*Records supplied*

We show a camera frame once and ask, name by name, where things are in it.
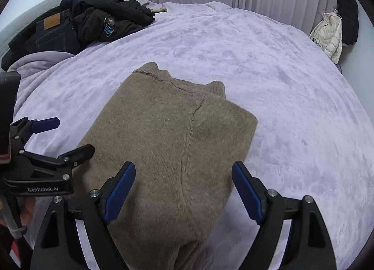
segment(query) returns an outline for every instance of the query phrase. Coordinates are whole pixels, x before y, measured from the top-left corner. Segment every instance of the brown sweater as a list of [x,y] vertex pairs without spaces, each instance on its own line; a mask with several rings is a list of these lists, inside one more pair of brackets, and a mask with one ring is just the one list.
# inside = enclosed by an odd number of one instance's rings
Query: brown sweater
[[231,166],[244,161],[257,119],[224,97],[222,82],[173,79],[151,62],[124,81],[81,141],[96,153],[76,169],[76,194],[100,189],[126,161],[136,166],[108,227],[135,269],[187,269],[225,207]]

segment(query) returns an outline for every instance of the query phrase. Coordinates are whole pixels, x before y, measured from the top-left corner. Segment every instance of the white puffer jacket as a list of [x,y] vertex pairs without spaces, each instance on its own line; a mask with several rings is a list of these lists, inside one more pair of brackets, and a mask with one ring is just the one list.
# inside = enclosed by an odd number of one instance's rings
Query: white puffer jacket
[[309,37],[337,64],[342,53],[342,18],[336,12],[323,13],[322,17]]

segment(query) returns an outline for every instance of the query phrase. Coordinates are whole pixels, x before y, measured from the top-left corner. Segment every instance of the bed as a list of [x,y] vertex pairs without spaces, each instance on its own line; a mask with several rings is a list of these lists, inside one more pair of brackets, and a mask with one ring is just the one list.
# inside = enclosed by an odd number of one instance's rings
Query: bed
[[[353,89],[292,26],[218,2],[163,6],[168,12],[140,32],[94,43],[76,56],[29,55],[10,68],[22,75],[14,120],[61,121],[57,130],[34,135],[27,150],[56,157],[75,148],[120,84],[144,63],[154,61],[194,83],[220,80],[227,99],[259,121],[245,166],[283,196],[313,196],[338,269],[349,267],[374,227],[374,129]],[[37,201],[31,243],[48,202]],[[278,269],[288,230],[285,223],[271,269]],[[234,189],[192,269],[238,269],[257,231]]]

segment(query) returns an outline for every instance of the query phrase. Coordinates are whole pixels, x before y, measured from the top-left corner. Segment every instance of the gray upholstered headboard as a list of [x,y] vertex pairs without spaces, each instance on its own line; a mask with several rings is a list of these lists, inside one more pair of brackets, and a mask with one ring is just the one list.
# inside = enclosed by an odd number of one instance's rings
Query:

*Exercise details*
Search the listing for "more" and copy each line holding it.

*Output for this exercise*
segment(query) returns an outline for every instance of the query phrase. Coordinates are whole pixels, x before y, measured from the top-left corner. Segment every instance of the brown sweater as a list of [x,y] vertex pairs without spaces, each instance on its own line; a mask with several rings is a list of these lists, inside one more pair of brackets, and a mask with one ring is just the one list.
segment(query) returns an outline for every instance of the query phrase. Coordinates are whole pixels, x before y, measured from the top-left corner. Segment every instance of the white puffer jacket as a list of [x,y] vertex pairs without spaces, each instance on its own line; a mask with several rings is a list of these lists, inside one more pair of brackets, and a mask with one ring is just the one list.
segment(query) returns an outline for every instance of the query phrase. Coordinates are whole pixels, x before y, measured from the top-left corner. Segment every instance of the bed as a list of [x,y] vertex pairs without spaces, each instance on its own line; a mask with several rings is a list of these lists, inside one more pair of brackets, and a mask with one ring is just the one list.
segment(query) returns an outline for every instance of the query phrase. Coordinates are whole pixels, x before y, measured from the top-left corner. Segment every instance of the gray upholstered headboard as a list of [x,y] vertex pairs without spaces, each instance on its own line; a mask with several rings is a list of these lists, inside one more pair of brackets, and a mask with one ring is just the one list.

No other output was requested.